§ Task goal
Please retype all of the data below, word for word.

┏━━

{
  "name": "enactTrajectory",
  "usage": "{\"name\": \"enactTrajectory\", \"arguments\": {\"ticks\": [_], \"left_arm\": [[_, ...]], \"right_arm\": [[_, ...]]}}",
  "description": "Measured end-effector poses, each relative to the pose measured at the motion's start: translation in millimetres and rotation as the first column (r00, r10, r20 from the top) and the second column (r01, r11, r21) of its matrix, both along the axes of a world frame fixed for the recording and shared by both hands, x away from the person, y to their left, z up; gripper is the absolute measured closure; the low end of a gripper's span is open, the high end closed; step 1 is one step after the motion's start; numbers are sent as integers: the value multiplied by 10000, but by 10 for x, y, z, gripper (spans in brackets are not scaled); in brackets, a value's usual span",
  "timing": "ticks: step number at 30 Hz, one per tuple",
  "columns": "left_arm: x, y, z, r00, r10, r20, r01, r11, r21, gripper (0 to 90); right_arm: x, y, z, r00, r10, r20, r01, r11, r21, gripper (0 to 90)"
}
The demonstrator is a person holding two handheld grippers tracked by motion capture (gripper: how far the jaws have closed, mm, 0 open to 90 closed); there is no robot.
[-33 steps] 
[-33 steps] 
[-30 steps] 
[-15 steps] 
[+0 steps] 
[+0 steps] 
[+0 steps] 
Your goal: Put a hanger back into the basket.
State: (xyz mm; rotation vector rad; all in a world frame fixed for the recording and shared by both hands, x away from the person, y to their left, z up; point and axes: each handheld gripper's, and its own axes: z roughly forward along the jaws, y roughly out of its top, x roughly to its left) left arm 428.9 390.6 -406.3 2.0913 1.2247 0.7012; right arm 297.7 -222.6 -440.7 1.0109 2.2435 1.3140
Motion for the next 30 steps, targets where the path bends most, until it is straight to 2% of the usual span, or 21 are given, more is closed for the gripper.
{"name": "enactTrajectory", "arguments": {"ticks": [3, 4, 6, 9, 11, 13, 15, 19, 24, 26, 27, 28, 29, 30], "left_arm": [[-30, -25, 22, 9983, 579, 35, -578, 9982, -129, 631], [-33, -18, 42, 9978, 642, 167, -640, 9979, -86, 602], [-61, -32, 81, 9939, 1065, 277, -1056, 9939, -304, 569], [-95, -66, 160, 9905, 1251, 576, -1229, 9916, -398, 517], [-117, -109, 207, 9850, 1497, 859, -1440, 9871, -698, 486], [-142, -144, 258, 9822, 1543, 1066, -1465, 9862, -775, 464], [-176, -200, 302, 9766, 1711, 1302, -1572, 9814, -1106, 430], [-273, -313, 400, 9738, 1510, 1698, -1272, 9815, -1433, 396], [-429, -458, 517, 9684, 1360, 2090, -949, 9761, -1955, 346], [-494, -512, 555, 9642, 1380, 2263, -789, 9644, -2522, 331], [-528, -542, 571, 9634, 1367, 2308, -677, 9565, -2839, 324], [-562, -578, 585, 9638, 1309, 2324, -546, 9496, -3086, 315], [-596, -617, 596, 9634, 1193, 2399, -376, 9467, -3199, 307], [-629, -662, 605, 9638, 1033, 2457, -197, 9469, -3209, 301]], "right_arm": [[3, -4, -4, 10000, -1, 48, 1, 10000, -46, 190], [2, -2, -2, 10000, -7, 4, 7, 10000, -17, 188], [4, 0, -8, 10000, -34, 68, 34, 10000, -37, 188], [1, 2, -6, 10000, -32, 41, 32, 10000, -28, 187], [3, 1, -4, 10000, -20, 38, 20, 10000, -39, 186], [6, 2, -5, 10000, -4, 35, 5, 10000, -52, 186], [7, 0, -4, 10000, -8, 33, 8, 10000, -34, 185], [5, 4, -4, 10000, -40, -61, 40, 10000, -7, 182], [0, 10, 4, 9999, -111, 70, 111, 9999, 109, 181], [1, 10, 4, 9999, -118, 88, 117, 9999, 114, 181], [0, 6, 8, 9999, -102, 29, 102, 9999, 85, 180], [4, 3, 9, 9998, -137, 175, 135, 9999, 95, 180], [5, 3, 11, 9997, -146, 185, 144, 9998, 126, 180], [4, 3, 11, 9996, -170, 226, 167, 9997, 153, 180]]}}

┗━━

§ Solution
{
  "name": "enactTrajectory",
  "usage": "{\"name\": \"enactTrajectory\", \"arguments\": {\"ticks\": [_], \"left_arm\": [[_, ...]], \"right_arm\": [[_, ...]]}}",
  "description": "Measured end-effector poses, each relative to the pose measured at the motion's start: translation in millimetres and rotation as the first column (r00, r10, r20 from the top) and the second column (r01, r11, r21) of its matrix, both along the axes of a world frame fixed for the recording and shared by both hands, x away from the person, y to their left, z up; gripper is the absolute measured closure; the low end of a gripper's span is open, the high end closed; step 1 is one step after the motion's start; numbers are sent as integers: the value multiplied by 10000, but by 10 for x, y, z, gripper (spans in brackets are not scaled); in brackets, a value's usual span",
  "timing": "ticks: step number at 30 Hz, one per tuple",
  "columns": "left_arm: x, y, z, r00, r10, r20, r01, r11, r21, gripper (0 to 90); right_arm: x, y, z, r00, r10, r20, r01, r11, r21, gripper (0 to 90)"
}
The demonstrator is a person holding two handheld grippers tracked by motion capture (gripper: how far the jaws have closed, mm, 0 open to 90 closed); there is no robot.
[-33 steps] 
[-33 steps] 
[-30 steps] 
[-15 steps] 
[+0 steps] 
[+0 steps] 
[+0 steps] 
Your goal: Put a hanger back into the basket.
State: (xyz mm; rotation vector rad; all in a world frame fixed for the recording and shared by both hands, x away from the person, y to their left, z up; point and axes: each handheld gripper's, and its own axes: z roughly forward along the jaws, y roughly out of its top, x roughly to its left) left arm 428.9 390.6 -406.3 2.0913 1.2247 0.7012; right arm 297.7 -222.6 -440.7 1.0109 2.2435 1.3140
Motion for the next 30 steps, targets where the path bends most, until it is straight to 2% of the usual span, or 21 are given, more is closed for the gripper.
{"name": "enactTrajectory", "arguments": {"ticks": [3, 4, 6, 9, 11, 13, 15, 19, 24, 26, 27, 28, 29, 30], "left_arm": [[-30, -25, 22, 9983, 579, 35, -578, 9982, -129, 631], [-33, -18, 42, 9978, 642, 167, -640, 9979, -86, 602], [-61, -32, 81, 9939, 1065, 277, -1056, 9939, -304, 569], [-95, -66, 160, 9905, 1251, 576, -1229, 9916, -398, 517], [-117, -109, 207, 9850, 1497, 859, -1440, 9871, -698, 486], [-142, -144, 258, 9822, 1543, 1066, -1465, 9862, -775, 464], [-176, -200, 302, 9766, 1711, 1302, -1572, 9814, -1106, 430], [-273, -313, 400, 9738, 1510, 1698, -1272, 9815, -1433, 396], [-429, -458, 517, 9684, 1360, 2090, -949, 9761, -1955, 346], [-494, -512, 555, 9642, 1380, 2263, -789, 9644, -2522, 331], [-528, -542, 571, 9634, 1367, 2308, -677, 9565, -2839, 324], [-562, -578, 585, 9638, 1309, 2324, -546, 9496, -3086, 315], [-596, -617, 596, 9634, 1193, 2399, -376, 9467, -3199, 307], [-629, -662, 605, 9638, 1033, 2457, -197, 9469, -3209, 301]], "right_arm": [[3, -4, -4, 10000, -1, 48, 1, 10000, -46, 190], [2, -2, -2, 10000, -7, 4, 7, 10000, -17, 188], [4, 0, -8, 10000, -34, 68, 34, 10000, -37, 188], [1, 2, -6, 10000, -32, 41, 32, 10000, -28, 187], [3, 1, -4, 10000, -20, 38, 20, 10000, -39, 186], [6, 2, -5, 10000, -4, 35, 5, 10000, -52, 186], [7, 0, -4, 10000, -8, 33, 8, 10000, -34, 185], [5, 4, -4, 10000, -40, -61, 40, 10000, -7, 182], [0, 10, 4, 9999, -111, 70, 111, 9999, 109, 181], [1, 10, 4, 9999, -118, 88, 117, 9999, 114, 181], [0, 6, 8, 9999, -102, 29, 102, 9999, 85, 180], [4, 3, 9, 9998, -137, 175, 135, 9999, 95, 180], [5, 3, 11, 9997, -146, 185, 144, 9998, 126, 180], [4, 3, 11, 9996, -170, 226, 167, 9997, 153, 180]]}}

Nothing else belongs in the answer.